Brief:
Line by line, print the records exactly as they are, dropping the pictures.

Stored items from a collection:
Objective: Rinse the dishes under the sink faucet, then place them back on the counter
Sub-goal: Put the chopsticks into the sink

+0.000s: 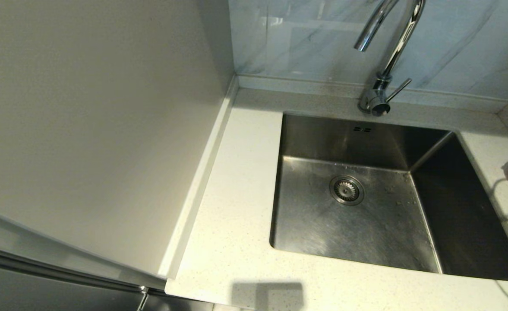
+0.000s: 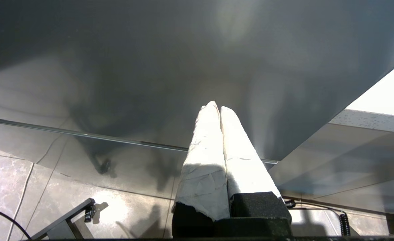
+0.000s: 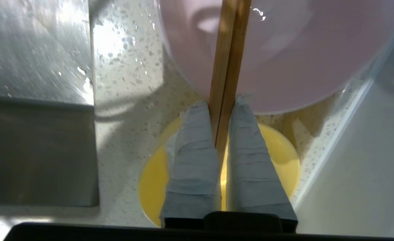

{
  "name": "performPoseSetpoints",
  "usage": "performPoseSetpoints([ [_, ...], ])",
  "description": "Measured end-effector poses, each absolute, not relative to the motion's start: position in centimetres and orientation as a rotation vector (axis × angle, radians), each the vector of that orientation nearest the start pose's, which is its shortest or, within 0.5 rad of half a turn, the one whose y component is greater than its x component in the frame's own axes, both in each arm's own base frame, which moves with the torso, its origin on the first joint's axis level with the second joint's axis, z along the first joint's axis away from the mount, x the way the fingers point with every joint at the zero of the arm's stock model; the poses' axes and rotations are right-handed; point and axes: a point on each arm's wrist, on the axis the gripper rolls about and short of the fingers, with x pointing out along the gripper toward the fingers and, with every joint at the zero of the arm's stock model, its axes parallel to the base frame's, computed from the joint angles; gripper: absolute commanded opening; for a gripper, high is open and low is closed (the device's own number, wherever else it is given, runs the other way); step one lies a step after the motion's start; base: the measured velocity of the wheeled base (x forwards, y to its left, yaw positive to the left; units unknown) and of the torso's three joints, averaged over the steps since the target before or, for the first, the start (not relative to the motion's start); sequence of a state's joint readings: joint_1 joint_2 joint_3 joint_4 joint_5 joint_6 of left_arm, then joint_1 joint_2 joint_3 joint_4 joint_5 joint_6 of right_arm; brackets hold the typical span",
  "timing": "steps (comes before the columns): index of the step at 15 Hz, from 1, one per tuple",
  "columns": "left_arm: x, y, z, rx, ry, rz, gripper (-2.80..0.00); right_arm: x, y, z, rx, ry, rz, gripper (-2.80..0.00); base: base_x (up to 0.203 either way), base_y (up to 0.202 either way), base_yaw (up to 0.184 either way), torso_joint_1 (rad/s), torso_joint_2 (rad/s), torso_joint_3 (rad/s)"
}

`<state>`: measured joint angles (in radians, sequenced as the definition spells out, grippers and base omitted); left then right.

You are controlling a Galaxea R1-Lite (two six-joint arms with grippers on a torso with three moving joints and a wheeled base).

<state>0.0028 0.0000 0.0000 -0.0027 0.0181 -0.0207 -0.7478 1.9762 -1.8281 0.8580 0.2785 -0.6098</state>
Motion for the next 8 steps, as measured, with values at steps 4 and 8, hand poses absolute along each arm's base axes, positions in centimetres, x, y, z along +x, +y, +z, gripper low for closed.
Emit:
performPoseSetpoints([
  [4, -2.28, 0.03, 7.58, -0.021, -0.003, 0.021, -2.80, 26.47, -23.67, 23.95, -0.062, 0.962, -0.141, -2.80, 0.000, 0.000, 0.000, 0.000, 0.00, 0.000],
  [8, -2.28, 0.03, 7.58, -0.021, -0.003, 0.020, -2.80, 26.38, -23.58, 24.29, -0.067, 0.951, -0.144, -2.80, 0.000, 0.000, 0.000, 0.000, 0.00, 0.000],
])
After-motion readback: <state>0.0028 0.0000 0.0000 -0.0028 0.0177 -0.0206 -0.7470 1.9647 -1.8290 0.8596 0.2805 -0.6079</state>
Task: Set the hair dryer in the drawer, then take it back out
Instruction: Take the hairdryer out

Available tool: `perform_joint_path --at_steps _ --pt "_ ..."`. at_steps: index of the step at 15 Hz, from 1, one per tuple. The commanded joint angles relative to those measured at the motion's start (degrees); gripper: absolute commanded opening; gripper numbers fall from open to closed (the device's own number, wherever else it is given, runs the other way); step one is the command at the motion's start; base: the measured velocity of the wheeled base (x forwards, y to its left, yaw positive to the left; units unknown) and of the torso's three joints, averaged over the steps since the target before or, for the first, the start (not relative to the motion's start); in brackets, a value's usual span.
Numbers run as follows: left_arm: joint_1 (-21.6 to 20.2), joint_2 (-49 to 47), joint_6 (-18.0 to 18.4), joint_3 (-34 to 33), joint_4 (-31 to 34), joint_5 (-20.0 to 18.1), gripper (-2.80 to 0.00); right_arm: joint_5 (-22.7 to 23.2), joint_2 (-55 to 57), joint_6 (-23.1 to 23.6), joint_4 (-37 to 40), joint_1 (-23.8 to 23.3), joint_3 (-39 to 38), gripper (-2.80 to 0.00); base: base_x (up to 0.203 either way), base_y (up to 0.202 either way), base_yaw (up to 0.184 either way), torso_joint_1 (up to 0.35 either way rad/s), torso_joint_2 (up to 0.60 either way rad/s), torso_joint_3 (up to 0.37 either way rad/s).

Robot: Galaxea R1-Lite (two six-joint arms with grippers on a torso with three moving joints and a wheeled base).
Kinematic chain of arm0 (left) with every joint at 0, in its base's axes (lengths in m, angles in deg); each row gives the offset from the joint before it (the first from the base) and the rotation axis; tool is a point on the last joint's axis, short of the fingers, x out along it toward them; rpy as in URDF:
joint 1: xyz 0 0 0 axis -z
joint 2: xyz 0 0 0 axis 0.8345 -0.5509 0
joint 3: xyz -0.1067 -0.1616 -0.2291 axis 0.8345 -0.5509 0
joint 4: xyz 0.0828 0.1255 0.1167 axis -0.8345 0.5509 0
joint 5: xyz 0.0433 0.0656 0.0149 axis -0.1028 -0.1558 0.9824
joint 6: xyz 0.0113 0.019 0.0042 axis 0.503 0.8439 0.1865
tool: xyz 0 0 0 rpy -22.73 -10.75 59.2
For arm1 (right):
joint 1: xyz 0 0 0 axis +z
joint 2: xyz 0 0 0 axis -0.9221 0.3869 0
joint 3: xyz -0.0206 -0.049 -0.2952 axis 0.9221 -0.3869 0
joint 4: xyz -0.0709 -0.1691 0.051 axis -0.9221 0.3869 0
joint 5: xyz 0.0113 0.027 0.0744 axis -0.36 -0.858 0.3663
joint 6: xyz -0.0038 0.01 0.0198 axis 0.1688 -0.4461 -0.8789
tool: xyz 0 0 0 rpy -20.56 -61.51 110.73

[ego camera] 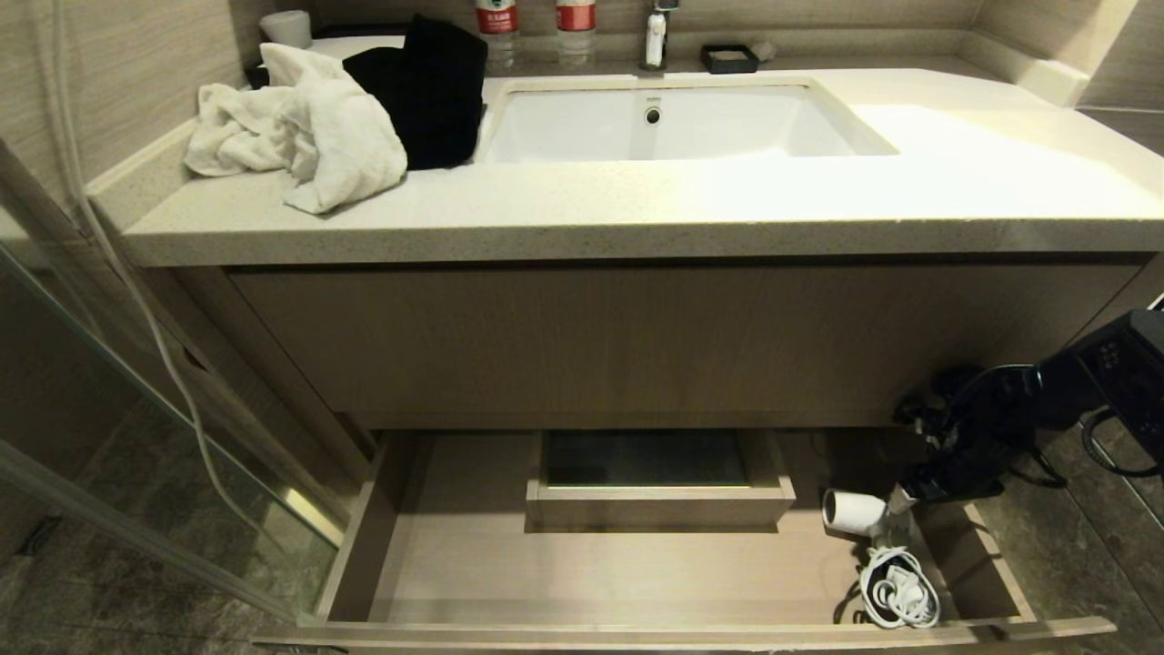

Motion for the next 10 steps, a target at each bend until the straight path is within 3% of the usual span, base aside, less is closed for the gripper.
perform_joint_path --at_steps 1,10 --pt "0.0 0.06 -0.01 0.0 0.0 0.02 -2.8 -0.18 -6.26 0.08 0.0 0.12 -3.58 0.0 0.0 0.0 0.0 0.0 0.0 0.0" --pt "0.0 0.09 -0.01 0.0 0.0 0.02 -2.8 0.13 -20.44 -0.16 -1.68 0.21 -12.09 0.0 0.0 0.0 0.0 0.0 0.0 0.0"
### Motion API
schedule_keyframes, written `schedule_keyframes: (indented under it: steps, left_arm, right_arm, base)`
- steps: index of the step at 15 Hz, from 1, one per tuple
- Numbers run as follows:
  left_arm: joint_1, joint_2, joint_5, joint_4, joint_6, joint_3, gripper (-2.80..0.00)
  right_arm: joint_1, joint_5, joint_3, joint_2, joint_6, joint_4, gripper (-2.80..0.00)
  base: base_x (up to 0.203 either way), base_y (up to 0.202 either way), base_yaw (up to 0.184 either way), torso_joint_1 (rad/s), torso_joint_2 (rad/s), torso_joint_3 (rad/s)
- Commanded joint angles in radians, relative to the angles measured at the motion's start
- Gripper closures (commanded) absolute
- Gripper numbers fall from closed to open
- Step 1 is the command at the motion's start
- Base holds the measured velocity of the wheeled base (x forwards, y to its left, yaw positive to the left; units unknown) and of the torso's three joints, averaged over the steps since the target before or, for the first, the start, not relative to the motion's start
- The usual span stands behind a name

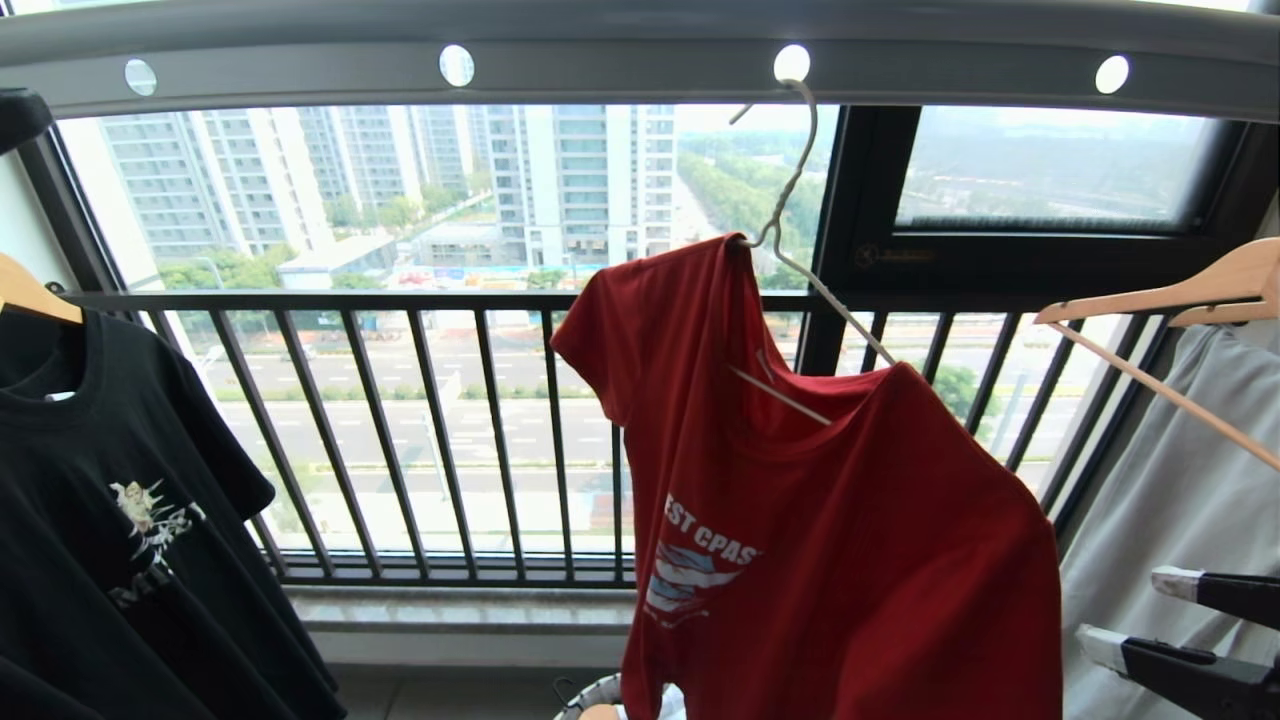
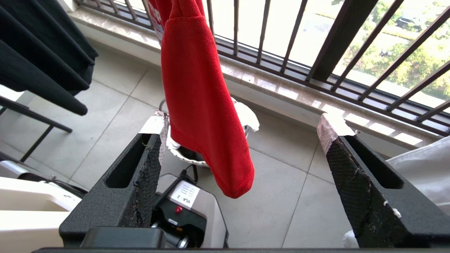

Solution for this exercise:
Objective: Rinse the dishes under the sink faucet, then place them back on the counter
Sub-goal: Put the chopsticks into the sink

+0.000s: 
+0.000s: 
+0.000s: 

{
  "name": "performPoseSetpoints",
  "usage": "performPoseSetpoints([ [_, ...], ])",
  "description": "Measured end-effector poses, each absolute, not relative to the motion's start: position in centimetres and orientation as a rotation vector (axis × angle, radians), each the vector of that orientation nearest the start pose's, which is its shortest or, within 0.5 rad of half a turn, the one whose y component is greater than its x component in the frame's own axes, both in each arm's own base frame, which moves with the torso, its origin on the first joint's axis level with the second joint's axis, z along the first joint's axis away from the mount, x the way the fingers point with every joint at the zero of the arm's stock model; the poses' axes and rotations are right-handed; point and axes: a point on each arm's wrist, on the axis the gripper rolls about and short of the fingers, with x pointing out along the gripper toward the fingers and, with every joint at the zero of the arm's stock model, its axes parallel to the base frame's, computed from the joint angles; gripper: absolute commanded opening; for a gripper, high is open and low is closed (the device's own number, wherever else it is given, runs the other way); step one lies a step after the motion's start; base: the measured velocity of the wheeled base (x forwards, y to its left, yaw positive to the left; units unknown) and of the torso's three joints, averaged over the steps since the target before or, for the first, the start (not relative to the motion's start); sequence of a state's joint readings: joint_1 joint_2 joint_3 joint_4 joint_5 joint_6 of left_arm, then joint_1 joint_2 joint_3 joint_4 joint_5 joint_6 of right_arm; brackets hold the typical span",
  "timing": "steps (comes before the columns): index of the step at 15 Hz, from 1, one per tuple",
  "columns": "left_arm: x, y, z, rx, ry, rz, gripper (-2.80..0.00); right_arm: x, y, z, rx, ry, rz, gripper (-2.80..0.00); base: base_x (up to 0.203 either way), base_y (up to 0.202 either way), base_yaw (up to 0.184 either way), torso_joint_1 (rad/s), torso_joint_2 (rad/s), torso_joint_3 (rad/s)"
}

`<state>`: measured joint angles (in radians, sequenced as the definition spells out, grippers and base omitted); left then right.

You are controlling a Galaxea R1-Lite (two six-joint arms with grippers on a torso with three moving joints and a wheeled base).

<state>0.0028 0.0000 0.0000 -0.0027 0.0181 -0.0207 -0.7478 1.9762 -1.8281 0.8580 0.2785 -0.6098</state>
Motion for the next 8 steps, as measured, with values at steps 4 and 8, hand poses absolute along each arm's base axes, positions in centimetres, x, y, z along +x, +y, +z, gripper low for closed.
Emit:
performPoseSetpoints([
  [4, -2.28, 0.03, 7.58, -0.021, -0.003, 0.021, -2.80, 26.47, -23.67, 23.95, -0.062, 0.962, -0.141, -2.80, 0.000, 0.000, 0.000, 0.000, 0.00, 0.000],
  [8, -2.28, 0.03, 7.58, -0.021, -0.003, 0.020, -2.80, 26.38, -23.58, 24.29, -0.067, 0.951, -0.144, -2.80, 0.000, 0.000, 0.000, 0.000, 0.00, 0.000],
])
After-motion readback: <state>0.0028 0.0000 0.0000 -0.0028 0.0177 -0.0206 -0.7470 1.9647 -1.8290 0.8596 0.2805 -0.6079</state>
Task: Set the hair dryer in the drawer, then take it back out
Instruction: Take the hairdryer out

Available tool: `perform_joint_path --at_steps _ --pt "_ ..."`. at_steps: index of the step at 15 Hz, from 1, one per tuple. The commanded joint angles relative to those measured at the motion's start (degrees); gripper: absolute commanded opening; gripper numbers fall from open to closed (the device's own number, wherever else it is given, runs the other way); step one is the command at the motion's start; base: the measured velocity of the wheeled base (x forwards, y to its left, yaw positive to the left; units unknown) and of the torso's three joints, averaged over the steps since the target before or, for the first, the start (not relative to the motion's start); in brackets, a value's usual span.
Numbers run as follows: left_arm: joint_1 (-21.6 to 20.2), joint_2 (-49 to 47), joint_6 (-18.0 to 18.4), joint_3 (-34 to 33), joint_4 (-31 to 34), joint_5 (-20.0 to 18.1), gripper (-2.80 to 0.00); right_arm: joint_5 (-22.7 to 23.2), joint_2 (-55 to 57), joint_6 (-23.1 to 23.6), joint_4 (-37 to 40), joint_1 (-23.8 to 23.3), joint_3 (-39 to 38), gripper (-2.80 to 0.00); base: base_x (up to 0.203 either way), base_y (up to 0.202 either way), base_yaw (up to 0.184 either way), torso_joint_1 (up to 0.35 either way rad/s), torso_joint_2 (up to 0.60 either way rad/s), torso_joint_3 (up to 0.37 either way rad/s).

Robot: Galaxea R1-Lite (two six-joint arms with grippers on a torso with three moving joints and a wheeled base).
Kinematic chain of arm0 (left) with every joint at 0, in its base's axes (lengths in m, angles in deg); each row gives the offset from the joint before it (the first from the base) and the rotation axis; tool is a point on the last joint's axis, short of the fingers, x out along it toward them; rpy as in URDF:
joint 1: xyz 0 0 0 axis -z
joint 2: xyz 0 0 0 axis 0.8345 -0.5509 0
joint 3: xyz -0.1067 -0.1616 -0.2291 axis 0.8345 -0.5509 0
joint 4: xyz 0.0828 0.1255 0.1167 axis -0.8345 0.5509 0
joint 5: xyz 0.0433 0.0656 0.0149 axis -0.1028 -0.1558 0.9824
joint 6: xyz 0.0113 0.019 0.0042 axis 0.503 0.8439 0.1865
tool: xyz 0 0 0 rpy -22.73 -10.75 59.2
For arm1 (right):
joint 1: xyz 0 0 0 axis +z
joint 2: xyz 0 0 0 axis -0.9221 0.3869 0
joint 3: xyz -0.0206 -0.049 -0.2952 axis 0.9221 -0.3869 0
joint 4: xyz -0.0709 -0.1691 0.051 axis -0.9221 0.3869 0
joint 5: xyz 0.0113 0.027 0.0744 axis -0.36 -0.858 0.3663
joint 6: xyz -0.0038 0.01 0.0198 axis 0.1688 -0.4461 -0.8789
tool: xyz 0 0 0 rpy -20.56 -61.51 110.73

[ego camera] 

Motion for the next 10 steps, a target at each bend until the straight path is within 3% of the usual span, base aside, less is closed for the gripper.
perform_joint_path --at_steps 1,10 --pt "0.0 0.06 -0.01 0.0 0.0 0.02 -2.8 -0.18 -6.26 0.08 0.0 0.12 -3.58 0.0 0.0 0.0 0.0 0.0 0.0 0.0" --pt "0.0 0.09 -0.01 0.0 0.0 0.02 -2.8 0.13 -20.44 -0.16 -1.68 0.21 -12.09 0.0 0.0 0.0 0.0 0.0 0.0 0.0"
### Motion API
schedule_keyframes, written `schedule_keyframes: (indented under it: steps, left_arm, right_arm, base)`
- steps: index of the step at 15 Hz, from 1, one per tuple
- Numbers run as follows:
  left_arm: joint_1, joint_2, joint_5, joint_4, joint_6, joint_3, gripper (-2.80..0.00)
  right_arm: joint_1, joint_5, joint_3, joint_2, joint_6, joint_4, gripper (-2.80..0.00)
  base: base_x (up to 0.203 either way), base_y (up to 0.202 either way), base_yaw (up to 0.184 either way), torso_joint_1 (rad/s), torso_joint_2 (rad/s), torso_joint_3 (rad/s)
- Commanded joint angles in radians, relative to the angles measured at the motion's start
- Gripper closures (commanded) absolute
- Gripper numbers fall from closed to open
- Step 1 is the command at the motion's start
- Base holds the measured velocity of the wheeled base (x forwards, y to its left, yaw positive to the left; units unknown) and of the torso's three joints, averaged over the steps since the target before or, for the first, the start, not relative to the motion's start
- The usual span stands behind a name

Nothing else is needed to complete the answer.